Revit is a database program. It exports well to excel. There are lots of things one can customize to suit ones needs, but like I said, some nicer OOTB features would be helpful to a residential designer. 

Just like any program, it has its strong points and it has head scratchers.

It would be nice to have some ACA (ADT) features.


----------



## country_huck (Dec 2, 2009)

tjbnwi said:


> Kent,
> 
> 
> 
> ...


Down here most work is new home production, Alot of the companys have a few plans with renderings but all their options are all about the same just differnat layouts ect, So they never really change what they are doing when they model and make plans. 

I have to differnatiate often among people that yes im a builder/remodeler but nothing i do is ever the same its custom, its per customers specs. People just dont know down here sometimes. Sorry for that.

So to get back to what i need, i need a program that will allow me to build/ design every thing from cabinets to custom bathrooms, a large data base of products that will offer maximum customazation to fit what ever the clients might want. Then I want to be able to take that info and import/enter into my estimating program and create estimates. I also want a program that i wont spend a fortune in training and I will be able to grow with.


----------



## country_huck (Dec 2, 2009)

Kent,

Now since revit is and autodesk program, say if i send my plans to the engineer and he makes changes and sends them back to me and i load them up, will the model and such change too.


----------



## Kent Whitten (Mar 24, 2006)

country_huck said:


> Kent,
> 
> Now since revit is and autodesk program, say if i send my plans to the engineer and he makes changes and sends them back to me and i load them up, will the model and such change too.


If you send a Revit file and they edit it in Revit structure, yes. It's all the same program, just some different tools. 

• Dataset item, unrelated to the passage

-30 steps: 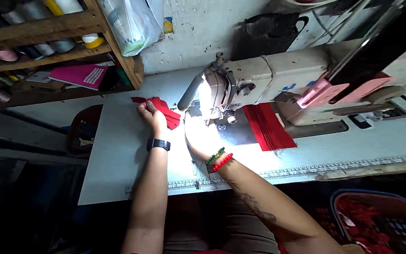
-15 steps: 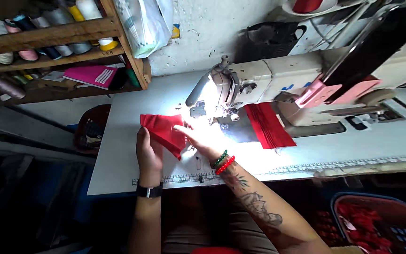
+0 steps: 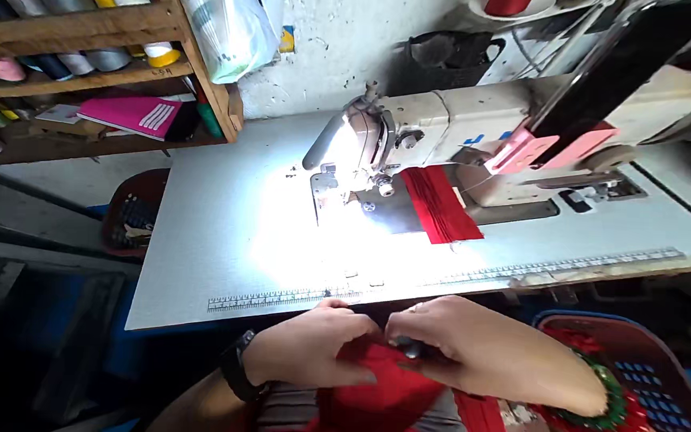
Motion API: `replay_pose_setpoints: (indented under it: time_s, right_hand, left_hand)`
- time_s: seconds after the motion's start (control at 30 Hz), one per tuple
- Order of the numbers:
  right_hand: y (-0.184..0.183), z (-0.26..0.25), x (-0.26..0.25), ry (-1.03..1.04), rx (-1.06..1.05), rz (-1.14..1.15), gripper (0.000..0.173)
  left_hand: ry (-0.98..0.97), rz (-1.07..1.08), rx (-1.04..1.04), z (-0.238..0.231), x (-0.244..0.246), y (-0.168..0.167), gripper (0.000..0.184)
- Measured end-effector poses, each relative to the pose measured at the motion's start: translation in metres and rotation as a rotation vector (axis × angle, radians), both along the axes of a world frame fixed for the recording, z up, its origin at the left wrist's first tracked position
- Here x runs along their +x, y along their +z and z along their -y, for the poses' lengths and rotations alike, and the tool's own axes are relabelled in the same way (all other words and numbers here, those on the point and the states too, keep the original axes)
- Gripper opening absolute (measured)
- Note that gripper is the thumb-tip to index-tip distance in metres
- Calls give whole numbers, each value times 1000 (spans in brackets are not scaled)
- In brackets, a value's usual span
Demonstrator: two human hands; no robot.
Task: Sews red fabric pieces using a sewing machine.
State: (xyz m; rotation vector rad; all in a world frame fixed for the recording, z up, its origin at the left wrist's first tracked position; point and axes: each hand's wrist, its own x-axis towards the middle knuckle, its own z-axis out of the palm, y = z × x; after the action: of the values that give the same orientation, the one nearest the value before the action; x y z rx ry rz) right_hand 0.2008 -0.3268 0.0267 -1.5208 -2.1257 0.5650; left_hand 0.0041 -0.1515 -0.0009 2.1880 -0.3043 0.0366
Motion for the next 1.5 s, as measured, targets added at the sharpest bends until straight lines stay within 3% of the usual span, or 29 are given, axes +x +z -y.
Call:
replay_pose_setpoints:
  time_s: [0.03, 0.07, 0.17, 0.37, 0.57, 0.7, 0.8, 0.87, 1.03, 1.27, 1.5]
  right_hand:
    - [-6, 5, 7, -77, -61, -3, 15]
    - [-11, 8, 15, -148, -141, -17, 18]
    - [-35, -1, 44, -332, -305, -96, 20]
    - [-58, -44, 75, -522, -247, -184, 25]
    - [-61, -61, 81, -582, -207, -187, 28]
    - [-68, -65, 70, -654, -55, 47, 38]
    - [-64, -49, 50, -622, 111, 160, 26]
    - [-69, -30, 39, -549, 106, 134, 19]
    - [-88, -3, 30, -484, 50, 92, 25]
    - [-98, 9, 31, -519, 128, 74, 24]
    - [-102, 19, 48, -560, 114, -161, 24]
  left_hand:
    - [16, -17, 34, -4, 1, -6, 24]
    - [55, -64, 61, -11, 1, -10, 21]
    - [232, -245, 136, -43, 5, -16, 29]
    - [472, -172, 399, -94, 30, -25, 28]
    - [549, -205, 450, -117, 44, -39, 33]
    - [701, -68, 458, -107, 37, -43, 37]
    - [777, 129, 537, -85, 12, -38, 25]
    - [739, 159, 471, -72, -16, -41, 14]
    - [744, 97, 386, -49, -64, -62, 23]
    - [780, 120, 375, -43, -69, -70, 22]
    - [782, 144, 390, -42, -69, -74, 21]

If you send a Revit file and all he has is autocad then no, it doesn't open the file. 

They are using the fbx file alot more lately. It transfers well among all programs. I have been messing around with one of their newer rendering programs and it works well. Just very cpu intensive.


----------



## CGallagher (Apr 20, 2010)

I recently designed a new custom home in Revit. It was great. The program was easy to use once I got the hang of it. There is still a lot to learn. The major improvements to the program need to be in the component databases. I realize that these have to be written, and I've found a couple of sources for Revit appliances and doorways, but in general, I am strugling through it. 

However, I do believe that the component databases will grow and eventually the need will be filled. And from what I've seen this program is able to do, I've decided to abandon all other software programs and focus on mastering Revit. 

The BIM functionality is exciting. I have no idea how accurate it is, but I know when I start this project that the time spent doing takeoffs will be a fraction of what I'm used to.


----------



## tjbnwi (Feb 24, 2009)

Huck,

The deal breaker with Solid Builder for you may be the fact that you need the program to open any file. So the engineer would need S.B. to make changes. If you send a PDF, they would have to note the changes, then you enter them.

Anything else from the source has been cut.